Run the algorithm on the face dataset. Set $K = 25, \alpha_w=\alpha_h = 1$. Try different values for $\beta_w$ and $\beta_h$. Visualize the columns of estimated $W$ matrices. What do you observe when you change the parameters?
alpha_w = 1
alpha_h = 1
beta_w = 0.1
beta_h = 1
K = 25
W, H, _ = nmf_em(vectors, K, alpha_w, alpha_h, beta_w, beta_h, max_iter=300)
plot_faces(W, K, alpha_w, alpha_h, beta_w, beta_h)
alpha_w = 1
alpha_h = 1
beta_w = 10
beta_h = 1
K = 25
W, H, _ = nmf_em(vectors, K, alpha_w, alpha_h, beta_w, beta_h, max_iter=300)
plot_faces(W, K, alpha_w, alpha_h, beta_w, beta_h)
alpha_w = 1
alpha_h = 1
beta_w = 1
beta_h = 0.1
K = 25
W, H, _ = nmf_em(vectors, K, alpha_w, alpha_h, beta_w, beta_h, max_iter=300)
plot_faces(W, K, alpha_w, alpha_h, beta_w, beta_h)
alpha_w = 1
alpha_h = 1
beta_w = 1
beta_h = 10
K = 25
W, H, _ = nmf_em(vectors, K, alpha_w, alpha_h, beta_w, beta_h, max_iter=300)
plot_faces(W, K, alpha_w, alpha_h, beta_w, beta_h)
Run the algorithm with $K = 25, \beta_w = \beta_h = 1$. Try different values for $\alpha_w$ and $\alpha_h$ . Visualize the columns of estimated $W$ matrices. What do you observe when you change the parameters?
alpha_w = 0.1
alpha_h = 1
beta_w = 1
beta_h = 1
K = 25
W, H, _ = nmf_em(vectors, K, alpha_w, alpha_h, beta_w, beta_h, max_iter=300)
plot_faces(W, K, alpha_w, alpha_h, beta_w, beta_h)
alpha_w = 10
alpha_h = 1
beta_w = 1
beta_h = 1
K = 25
W, H, _ = nmf_em(vectors, K, alpha_w, alpha_h, beta_w, beta_h, max_iter=300)

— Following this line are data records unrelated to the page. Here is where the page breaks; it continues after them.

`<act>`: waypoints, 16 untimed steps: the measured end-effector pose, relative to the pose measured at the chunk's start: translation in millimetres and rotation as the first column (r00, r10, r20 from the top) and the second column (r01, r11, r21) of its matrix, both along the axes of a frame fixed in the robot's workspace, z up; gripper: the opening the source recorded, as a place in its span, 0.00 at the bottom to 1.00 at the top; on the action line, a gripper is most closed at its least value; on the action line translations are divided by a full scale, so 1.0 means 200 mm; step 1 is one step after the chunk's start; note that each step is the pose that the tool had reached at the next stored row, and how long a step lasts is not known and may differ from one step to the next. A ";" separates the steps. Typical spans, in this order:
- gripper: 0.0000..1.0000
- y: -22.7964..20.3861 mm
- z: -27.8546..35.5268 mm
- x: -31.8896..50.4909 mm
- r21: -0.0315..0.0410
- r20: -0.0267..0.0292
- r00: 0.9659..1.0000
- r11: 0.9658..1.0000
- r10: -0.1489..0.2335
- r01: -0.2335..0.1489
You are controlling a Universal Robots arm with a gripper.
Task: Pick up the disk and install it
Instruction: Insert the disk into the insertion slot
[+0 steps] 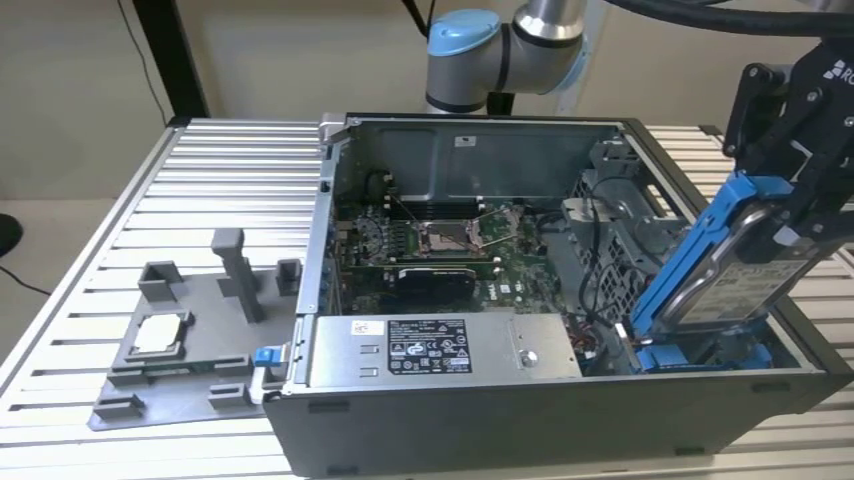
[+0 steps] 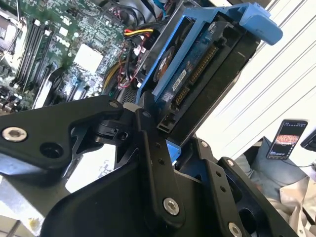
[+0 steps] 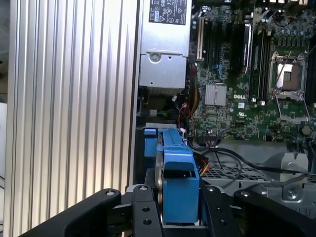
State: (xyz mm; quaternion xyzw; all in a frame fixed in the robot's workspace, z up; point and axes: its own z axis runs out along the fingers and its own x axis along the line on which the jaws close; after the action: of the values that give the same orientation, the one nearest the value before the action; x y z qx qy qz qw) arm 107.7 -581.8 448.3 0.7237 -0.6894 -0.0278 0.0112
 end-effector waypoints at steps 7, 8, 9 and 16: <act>0.00 0.000 -0.017 0.000 0.000 0.000 1.000 1.000 0.000 0.000; 0.00 0.000 -0.017 0.000 0.000 0.000 1.000 1.000 0.000 0.000; 0.00 0.000 -0.017 0.000 0.000 0.000 1.000 1.000 0.000 0.000; 0.00 0.000 -0.021 0.000 0.000 0.000 1.000 1.000 0.000 0.000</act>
State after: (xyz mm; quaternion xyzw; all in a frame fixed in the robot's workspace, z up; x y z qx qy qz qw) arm 107.7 -581.8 444.0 0.7237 -0.6894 -0.0277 0.0112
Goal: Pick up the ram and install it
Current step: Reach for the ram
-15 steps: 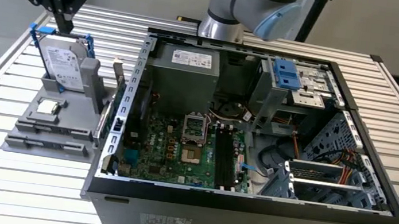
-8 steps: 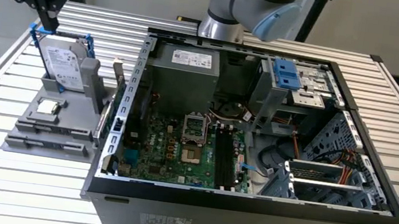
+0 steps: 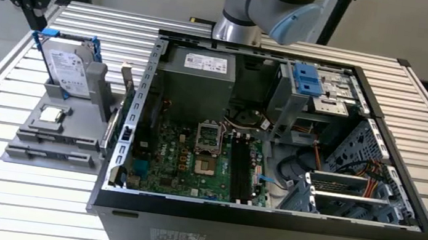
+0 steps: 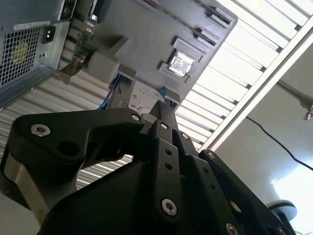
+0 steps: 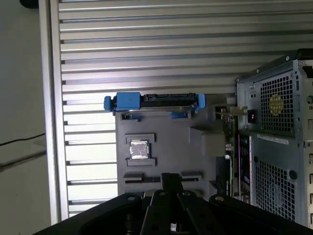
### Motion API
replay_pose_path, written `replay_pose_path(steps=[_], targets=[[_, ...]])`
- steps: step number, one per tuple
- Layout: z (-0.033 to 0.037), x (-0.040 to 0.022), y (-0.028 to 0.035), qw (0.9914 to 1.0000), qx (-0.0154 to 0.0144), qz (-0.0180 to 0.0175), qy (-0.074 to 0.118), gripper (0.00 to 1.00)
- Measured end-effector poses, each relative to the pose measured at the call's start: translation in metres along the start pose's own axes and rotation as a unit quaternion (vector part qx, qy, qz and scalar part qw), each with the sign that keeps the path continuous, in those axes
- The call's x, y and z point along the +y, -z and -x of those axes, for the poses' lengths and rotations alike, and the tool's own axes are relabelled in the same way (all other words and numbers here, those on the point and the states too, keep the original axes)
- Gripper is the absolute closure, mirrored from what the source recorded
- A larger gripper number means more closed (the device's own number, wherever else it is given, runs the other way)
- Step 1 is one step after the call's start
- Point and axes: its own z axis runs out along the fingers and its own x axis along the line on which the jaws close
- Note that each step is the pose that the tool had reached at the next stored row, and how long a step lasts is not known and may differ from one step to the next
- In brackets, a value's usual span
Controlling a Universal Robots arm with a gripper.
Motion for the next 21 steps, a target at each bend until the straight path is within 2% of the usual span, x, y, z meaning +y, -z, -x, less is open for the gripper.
replay_pose_path(steps=[5, 8, 11, 21], targets=[[-0.0008, -0.0004, 0.0001, 1.0, 0.0002, 0.0, 0.0, 1.0], [-0.0004, -0.0055, 0.0003, 1.0, 0.0001, 0.0, 0.0, 1.0], [0.0002, -0.0158, 0.0008, 1.0, 0.0002, 0.0, 0.0, 1.0], [0.0028, -0.0581, 0.0027, 0.99999, 0.0021, -0.0002, -0.003, 1.0]])
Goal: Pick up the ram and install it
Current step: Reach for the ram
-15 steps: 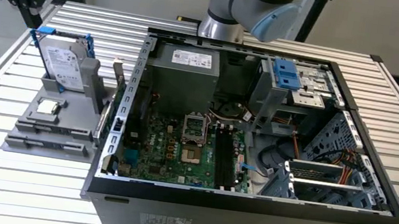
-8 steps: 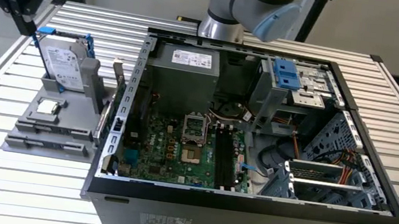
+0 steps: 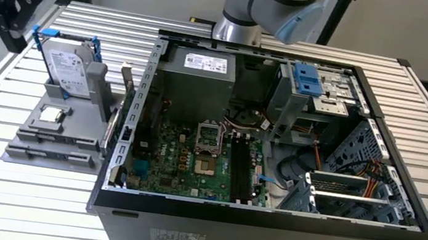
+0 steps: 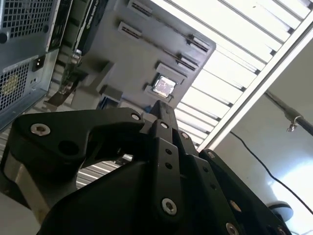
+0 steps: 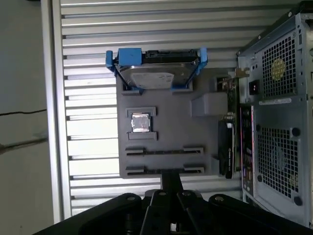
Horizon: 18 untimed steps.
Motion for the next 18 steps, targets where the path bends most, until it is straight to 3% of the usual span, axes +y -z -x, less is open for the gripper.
replay_pose_path(steps=[6, 9, 18], targets=[[0.0017, -0.0243, 0.0011, 1.0, 0.0019, -0.0002, -0.002, 1.0], [0.0022, -0.0323, 0.0014, 0.99999, 0.0027, -0.0002, -0.003, 1.0], [0.0027, -0.0339, 0.0015, 0.99999, 0.0027, -0.0002, -0.003, 1.0]])
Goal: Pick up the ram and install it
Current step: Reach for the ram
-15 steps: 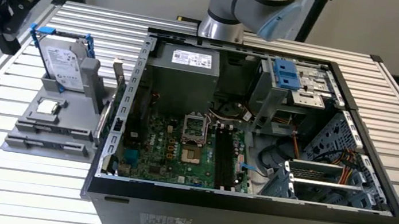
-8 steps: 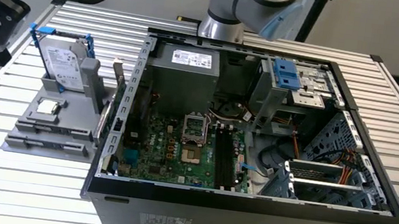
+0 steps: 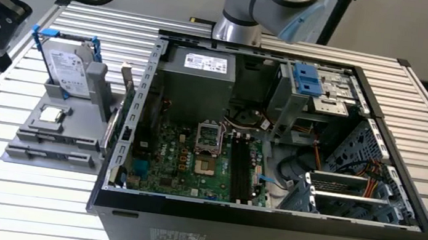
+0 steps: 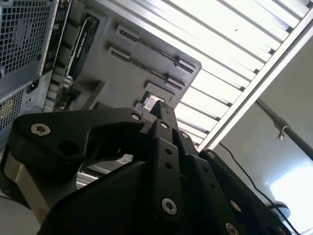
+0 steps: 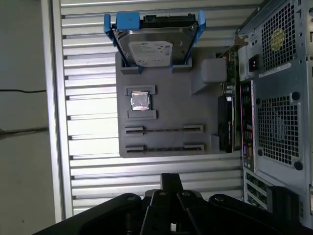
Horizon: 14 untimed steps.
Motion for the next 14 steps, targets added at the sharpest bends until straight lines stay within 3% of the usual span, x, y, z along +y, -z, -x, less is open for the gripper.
replay_pose_path(steps=[14], targets=[[0.0, -0.0001, 0.0, 0.99999, -0.0003, -0.0035, 0.0, 1.0]])
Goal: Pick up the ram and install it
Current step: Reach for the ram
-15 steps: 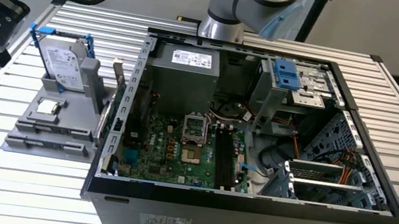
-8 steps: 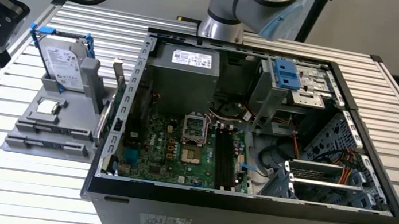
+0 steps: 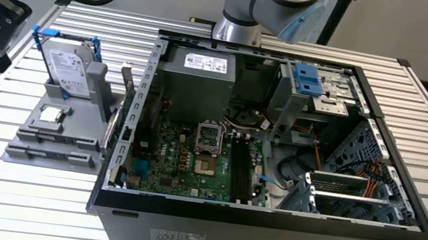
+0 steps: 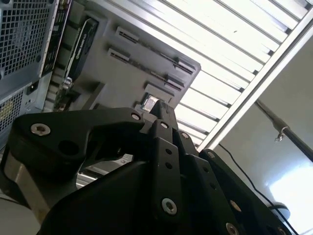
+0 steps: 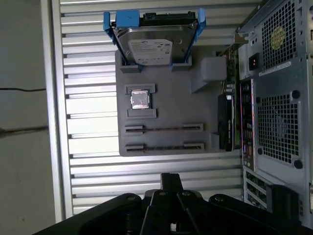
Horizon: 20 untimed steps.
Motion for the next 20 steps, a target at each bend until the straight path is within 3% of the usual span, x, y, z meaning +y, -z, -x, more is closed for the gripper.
replay_pose_path(steps=[9, 13, 17, 20], targets=[[0.0, 0.0, 0.0, 1.0, -0.0001, -0.002, 0.001, 1.0], [0.0, 0.0, 0.0001, 0.99985, 0.0005, -0.0024, 0.017, 1.0], [-0.0001, 0.0, 0.0002, 0.99894, 0.0016, -0.0028, 0.046, 1.0], [0.0, 0.0, 0.0002, 0.99751, 0.0024, -0.0029, 0.07, 1.0]])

plot_faces(W, K, alpha_w, alpha_h, beta_w, beta_h)
alpha_w = 1
alpha_h = 0.1
beta_w = 1
beta_h = 1
K = 25
W, H, _ = nmf_em(vectors, K, alpha_w, alpha_h, beta_w, beta_h, max_iter=300)
plot_faces(W, K, alpha_w, alpha_h, beta_w, beta_h)
alpha_w = 1
alpha_h = 10
beta_w = 1
beta_h = 1
K = 25
W, H, _ = nmf_em(vectors, K, alpha_w, alpha_h, beta_w, beta_h, max_iter=300)
plot_faces(W, K, alpha_w, alpha_h, beta_w, beta_h)
Now try changing the number of components K. What do you observe?
alpha_w = 1
alpha_h = 1
beta_w = 1
beta_h = 1
K = 2
W, H, KL_K1 = nmf_em(vectors, K, alpha_w, alpha_h, beta_w, beta_h,
max_iter=300, compute_KL=True)
plt.figure(figsize=(6,4), facecolor='#ececec')
plt.suptitle(r'$K={}\\[4pt]\alpha_w={},\alpha_h={}\\[4pt]\beta_w={},\beta_h={}$'.format(
K, alpha_w, alpha_h, beta_w, beta_h), fontsize=20)
for i in range(2):
plt.subplot(1,2,i+1)
plt.imshow(ndimage.rotate(np.reshape(W[:, i], (92, 112)), -90), cmap="gray")
plt.axis('off')
plt.subplots_adjust(top=0.7)
plt.show()
alpha_w = 1
alpha_h = 1
beta_w = 1
beta_h = 1
K = 50
W, H, KL_K2 = nmf_em(vectors, K, alpha_w, alpha_h, beta_w, beta_h,
max_iter=300, compute_KL=True)
plot_faces(W, K, alpha_w, alpha_h, beta_w, beta_h)
alpha_w = 1
alpha_h = 1
beta_w = 1
beta_h = 1
K = 200
W, H, KL_K3 = nmf_em(vectors, K, alpha_w, alpha_h, beta_w, beta_h,
max_iter=300, compute_KL=True)
plot_faces(W, K, alpha_w, alpha_h, beta_w, beta_h)
plt.figure(figsize=(12,7))
plt.plot(KL_K1, label='K=2')
plt.plot(KL_K2, label='K=50')
plt.plot(KL_K3, label='K=200')
plt.title('Kullback-Leibler divergence', fontsize=20)
plt.xlabel('Iterations')
plt.legend()
The choice of the Gamma parameters $\alpha_w$, $\alpha_h$, $\beta_w$ and $\beta_h$ are essential for the factorization of our matrix $V$. If they are chosen badly, we might end up with completely white or dark images in $W$. It would then be a failure for our factorization. We should try different values to find the optimal ones.
Concerning the choice of the number of components $K$, it is an arbitrary choice. It only depends on how much we want to factorize the original matrix.